**TASK ITEM**
Line by line, set down the following material again exactly.

**DATASET EXTRACT**
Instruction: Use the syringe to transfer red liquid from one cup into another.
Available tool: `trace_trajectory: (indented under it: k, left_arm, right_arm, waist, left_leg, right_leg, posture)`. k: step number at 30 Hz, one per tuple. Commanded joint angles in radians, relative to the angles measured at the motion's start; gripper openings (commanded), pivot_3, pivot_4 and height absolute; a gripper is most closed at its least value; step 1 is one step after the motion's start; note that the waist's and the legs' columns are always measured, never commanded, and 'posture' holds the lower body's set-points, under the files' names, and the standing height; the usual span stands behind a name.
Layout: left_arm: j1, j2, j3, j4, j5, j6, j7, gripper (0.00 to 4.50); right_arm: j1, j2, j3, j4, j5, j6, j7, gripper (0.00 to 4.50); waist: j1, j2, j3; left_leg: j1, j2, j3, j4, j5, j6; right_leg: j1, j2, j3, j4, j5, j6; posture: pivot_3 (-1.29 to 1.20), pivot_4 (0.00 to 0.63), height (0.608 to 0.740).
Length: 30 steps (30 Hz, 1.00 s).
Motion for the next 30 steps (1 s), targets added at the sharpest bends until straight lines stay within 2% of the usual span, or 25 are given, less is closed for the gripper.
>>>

**EXERCISE OUTPUT**
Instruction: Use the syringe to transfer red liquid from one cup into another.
Available tool: `trace_trajectory: (indented under it: k, left_arm, right_arm, waist, left_leg, right_leg, posture)`. k: step number at 30 Hz, one per tuple. Commanded joint angles in radians, relative to the angles measured at the motion's start; gripper openings (commanded), pivot_3, pivot_4 and height absolute; a gripper is most closed at its least value; step 1 is one step after the motion's start; note that the waist's and the legs' columns are always measured, never commanded, and 'posture' holds the lower body's set-points, under the files' names, and the standing height; the usual span stands behind a name.
Layout: left_arm: j1, j2, j3, j4, j5, j6, j7, gripper (0.00 to 4.50); right_arm: j1, j2, j3, j4, j5, j6, j7, gripper (0.00 to 4.50); waist: j1, j2, j3; left_leg: j1, j2, j3, j4, j5, j6; right_leg: j1, j2, j3, j4, j5, j6; posture: pivot_3 (-1.29 to 1.20), pivot_4 (0.00 to 0.63), height (0.608 to 0.740).
Length: 30 steps (30 Hz, 1.00 s).
Motion for the next 30 steps (1 s), targets added at the sharpest bends until straight lines stay within 2% of the usual span, or 25 are given, less is closed for the gripper.
>>>

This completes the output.